O pedido de saída foi confirmado pelo Escritório para Assuntos do Hemisfério Ocidental (WHA, pela sigla em inglês), vinculado ao Departamento de Estado (equivalente ao Ministério das Relações Exteriores nos EUA).

“Nenhum estrangeiro pode manipular nosso sistema de imigração para contornar pedidos formais de extradição e estender perseguições políticas ao território dos Estados Unidos. Hoje, pedimos que o funcionário brasileiro envolvido deixe o nosso país por tentar fazer isso”, escreveu o WHA nas redes sociais, em mensagem compartilhada, em português, pelo perfil da Embaixada dos EUA no Brasil.

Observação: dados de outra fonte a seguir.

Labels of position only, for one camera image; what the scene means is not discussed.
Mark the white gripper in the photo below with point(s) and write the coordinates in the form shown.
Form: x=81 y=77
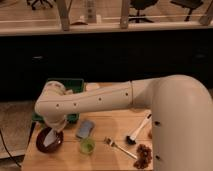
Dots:
x=56 y=125

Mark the light blue towel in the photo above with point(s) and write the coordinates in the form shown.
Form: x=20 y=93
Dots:
x=50 y=138

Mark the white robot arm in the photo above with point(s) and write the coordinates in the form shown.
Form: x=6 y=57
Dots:
x=181 y=108

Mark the dark purple bowl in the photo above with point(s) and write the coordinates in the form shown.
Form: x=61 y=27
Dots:
x=52 y=147

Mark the blue sponge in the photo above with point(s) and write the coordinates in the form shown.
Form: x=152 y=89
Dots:
x=85 y=128

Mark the small green cup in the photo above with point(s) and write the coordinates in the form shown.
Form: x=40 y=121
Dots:
x=87 y=145

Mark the green plastic tray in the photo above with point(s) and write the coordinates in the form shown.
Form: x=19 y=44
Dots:
x=77 y=86

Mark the white cup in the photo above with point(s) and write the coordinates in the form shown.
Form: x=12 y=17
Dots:
x=92 y=86

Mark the silver metal fork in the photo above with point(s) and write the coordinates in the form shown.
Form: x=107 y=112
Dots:
x=112 y=143

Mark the black white dish brush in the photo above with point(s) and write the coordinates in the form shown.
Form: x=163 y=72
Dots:
x=131 y=139

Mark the brown grape bunch toy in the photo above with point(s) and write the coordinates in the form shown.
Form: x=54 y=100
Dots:
x=144 y=157

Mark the black office chair left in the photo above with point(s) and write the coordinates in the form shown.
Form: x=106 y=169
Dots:
x=32 y=3

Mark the black office chair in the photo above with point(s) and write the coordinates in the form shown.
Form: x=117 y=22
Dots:
x=139 y=5
x=190 y=4
x=32 y=3

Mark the black office chair right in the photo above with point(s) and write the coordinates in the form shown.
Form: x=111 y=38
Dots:
x=190 y=4

Em viagem à Europa, Lula foi consultado sobre o tema em conversa com jornalistas em Hanôver, na Alemanha. “Se houve um abuso americano com relação ao nosso policial, nós vamos fazer a reciprocidade com o deles no Brasil. Não tem conversa”, afirmou. “Não podemos aceitar essa ingerência, esse abuso de autoridade que algumas personagens americanas querem ter com relação ao Brasil”.

Entenda o caso

Marcelo Ivo atua representando a PF em Miami, nos Estados Unidos, desde 2023. Ele atua em projetos de colaboração entre as forças policiais do Brasil e dos EUA em investigações internacionais e operações de migração realizadas pelo ICE.

A função ocupada por Marcelo Ivo nos EUA prevê a identificação de foragidos da Justiça brasileira em território norte-americano. Ramagem foi detido no último dia 13 de abril. Dois dias mais tarde, foi solto e agradeceu o governo Trump.

Imagem divulgada pelo departamento penitenciário para onde Ramagem foi levado após a detenção – foto: Reprodução

Ramagem, que foi delegado da PF, compartilhou em suas redes sociais as mensagens do WHA e da Embaixada dos EUA no Brasil sobre o caso. Além disso, debochou do atual diretor-geral da corporação, Andrei Rodrigues: “Aguardando a manifestação pública cooperativa do diretor-geral da PF, Andrei ‘single malt Macallan’ Rodrigues…”, escreveu.

A mensagem faz referência a uma marca de uísque (Macallan). Segundo reportagem do portal Poder360, Rodrigues participou de um evento em Londres junto a Daniel Vorcaro, do Banco Master, que incluía degustação de bebida da marca, em evento que, no total, custou cerca de 3 milhões de reais.